Exercise objective ▸
Only the lines that hold "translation" should be in the answer, each copied from the data below.

The data ▸

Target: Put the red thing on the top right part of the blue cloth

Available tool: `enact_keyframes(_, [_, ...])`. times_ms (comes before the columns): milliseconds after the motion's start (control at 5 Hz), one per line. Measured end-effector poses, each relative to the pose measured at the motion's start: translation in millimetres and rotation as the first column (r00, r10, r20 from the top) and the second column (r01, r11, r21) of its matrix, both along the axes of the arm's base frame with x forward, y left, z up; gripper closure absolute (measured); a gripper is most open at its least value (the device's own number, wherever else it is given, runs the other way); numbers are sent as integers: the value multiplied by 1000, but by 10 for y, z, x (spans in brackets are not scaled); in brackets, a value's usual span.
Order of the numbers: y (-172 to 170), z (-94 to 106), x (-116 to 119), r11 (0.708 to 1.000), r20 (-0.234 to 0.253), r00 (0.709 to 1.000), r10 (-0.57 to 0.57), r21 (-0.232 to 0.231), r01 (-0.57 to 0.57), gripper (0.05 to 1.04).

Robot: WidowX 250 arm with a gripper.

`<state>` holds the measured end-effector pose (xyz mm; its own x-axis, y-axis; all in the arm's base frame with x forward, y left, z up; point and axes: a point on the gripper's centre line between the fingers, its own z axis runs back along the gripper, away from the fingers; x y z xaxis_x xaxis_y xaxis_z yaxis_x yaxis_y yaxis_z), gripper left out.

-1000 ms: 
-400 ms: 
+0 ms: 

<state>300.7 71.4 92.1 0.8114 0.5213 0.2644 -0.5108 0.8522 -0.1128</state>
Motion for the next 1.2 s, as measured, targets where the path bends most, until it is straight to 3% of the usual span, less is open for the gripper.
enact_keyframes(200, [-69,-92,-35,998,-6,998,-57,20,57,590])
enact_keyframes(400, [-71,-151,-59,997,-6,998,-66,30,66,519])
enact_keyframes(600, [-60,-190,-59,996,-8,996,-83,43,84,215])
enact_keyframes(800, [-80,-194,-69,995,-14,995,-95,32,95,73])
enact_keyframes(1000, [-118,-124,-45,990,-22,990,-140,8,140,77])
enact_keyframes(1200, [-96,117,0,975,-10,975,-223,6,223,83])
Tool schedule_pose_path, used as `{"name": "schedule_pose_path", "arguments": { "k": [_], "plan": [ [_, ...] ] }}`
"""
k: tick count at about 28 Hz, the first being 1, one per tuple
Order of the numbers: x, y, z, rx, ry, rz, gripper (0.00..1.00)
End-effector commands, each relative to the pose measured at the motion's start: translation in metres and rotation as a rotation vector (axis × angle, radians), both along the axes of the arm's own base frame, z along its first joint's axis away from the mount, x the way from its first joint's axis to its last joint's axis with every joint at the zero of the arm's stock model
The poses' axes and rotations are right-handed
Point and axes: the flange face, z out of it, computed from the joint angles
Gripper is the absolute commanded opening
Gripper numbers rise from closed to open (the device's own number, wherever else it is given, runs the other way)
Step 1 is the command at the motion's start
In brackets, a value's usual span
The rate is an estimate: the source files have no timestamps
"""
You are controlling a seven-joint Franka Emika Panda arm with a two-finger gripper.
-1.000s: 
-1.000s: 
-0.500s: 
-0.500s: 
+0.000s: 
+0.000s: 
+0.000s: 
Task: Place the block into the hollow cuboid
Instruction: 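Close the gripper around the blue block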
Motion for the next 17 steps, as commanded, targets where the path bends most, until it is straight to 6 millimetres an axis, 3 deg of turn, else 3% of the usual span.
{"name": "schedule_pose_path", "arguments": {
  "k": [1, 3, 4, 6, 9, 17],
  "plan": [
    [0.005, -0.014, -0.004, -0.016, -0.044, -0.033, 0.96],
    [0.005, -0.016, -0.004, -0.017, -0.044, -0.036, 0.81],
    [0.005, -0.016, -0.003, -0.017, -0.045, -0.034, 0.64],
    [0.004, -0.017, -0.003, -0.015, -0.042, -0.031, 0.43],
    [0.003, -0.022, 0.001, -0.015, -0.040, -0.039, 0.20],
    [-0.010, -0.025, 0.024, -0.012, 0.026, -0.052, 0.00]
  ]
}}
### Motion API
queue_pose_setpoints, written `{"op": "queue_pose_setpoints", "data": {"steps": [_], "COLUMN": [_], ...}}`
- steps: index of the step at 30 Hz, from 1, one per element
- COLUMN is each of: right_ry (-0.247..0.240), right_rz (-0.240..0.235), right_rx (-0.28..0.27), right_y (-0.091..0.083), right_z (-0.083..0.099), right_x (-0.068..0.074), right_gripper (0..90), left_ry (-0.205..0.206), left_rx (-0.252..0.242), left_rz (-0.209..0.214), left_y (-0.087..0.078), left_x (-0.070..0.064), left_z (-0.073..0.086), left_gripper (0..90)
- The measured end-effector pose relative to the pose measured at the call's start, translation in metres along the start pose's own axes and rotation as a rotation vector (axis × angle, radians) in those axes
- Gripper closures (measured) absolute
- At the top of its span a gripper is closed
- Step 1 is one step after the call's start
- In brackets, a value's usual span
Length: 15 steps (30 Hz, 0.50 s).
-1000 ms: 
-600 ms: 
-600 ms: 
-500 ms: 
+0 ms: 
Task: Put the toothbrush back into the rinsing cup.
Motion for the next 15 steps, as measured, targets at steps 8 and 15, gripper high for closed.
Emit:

Task response ▸
Available tool: `enact_keyframes(_, [_, ...])`. times_ms (comes before the columns): milliseconds after the motion's start (control at 5 Hz), one per line. Measured end-effector poses, each relative to the pose measured at the motion's start: translation in millimetres and rotation as the first column (r00, r10, r20 from the top) and the second column (r01, r11, r21) of its matrix, both along the axes of the arm's base frame with x forward, y left, z up; gripper closure absolute (measured); a gripper is most open at its least value (the device's own number, wherever else it is given, runs the other way); numbers are sent as integers: the value multiplied by 1000, but by 10 for y, z, x (spans in brackets are not scaled); in brackets, a value's usual span.
End-effector commands, each relative to the pose measured at the motion's start: translation in metres and rotation as a rotation vector (axis × angle, radians), both along the axes of the arm's own base frame, z along its first joint's axis away from the mount, x the way from its first joint's axis to its last joint's axis with every joint at the zero of the arm's stock model
- The measured end-effector pose relative to the pose measured at the call's start, translation in metres along the start pose's own axes and rotation as a rotation vector (axis × angle, radians) in those axes

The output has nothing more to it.